- What this task involves -
Excluding images, repeat the data exactly as given.

- Data extract -
****
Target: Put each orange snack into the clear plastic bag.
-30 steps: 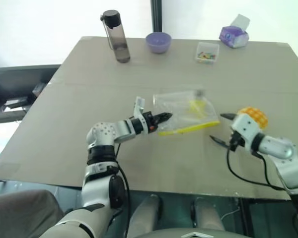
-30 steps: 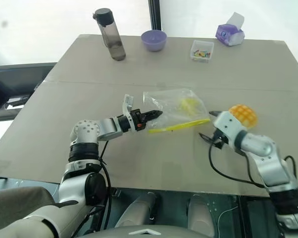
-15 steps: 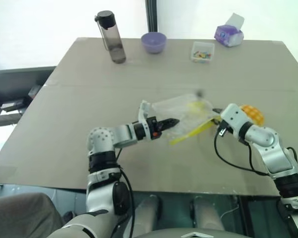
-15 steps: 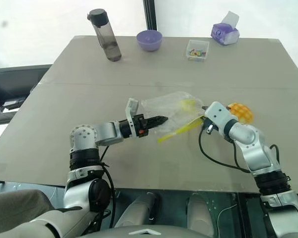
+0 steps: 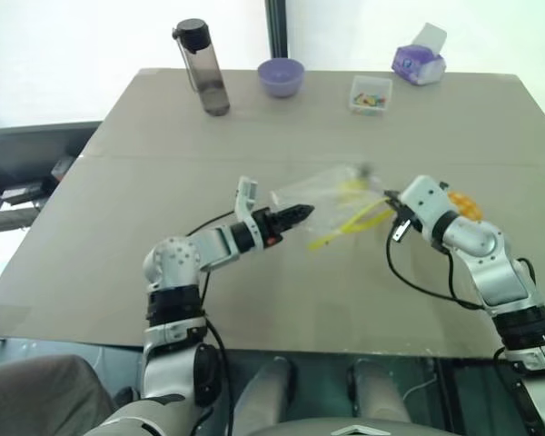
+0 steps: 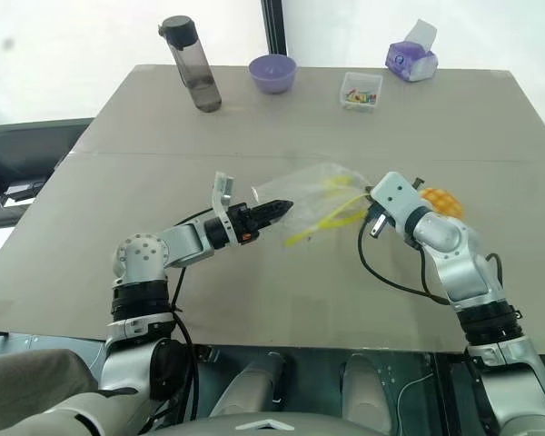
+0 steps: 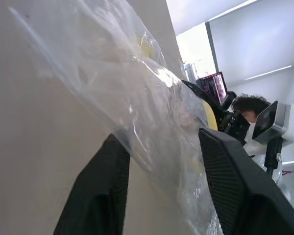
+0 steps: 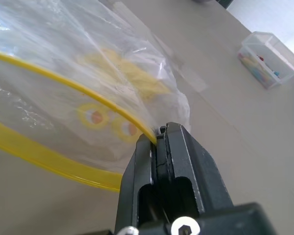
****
- Finished exercise -
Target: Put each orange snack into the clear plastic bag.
-30 steps: 
-30 steps: 
-15 steps: 
-15 steps: 
+0 steps: 
+0 steps: 
+0 steps: 
+0 steps: 

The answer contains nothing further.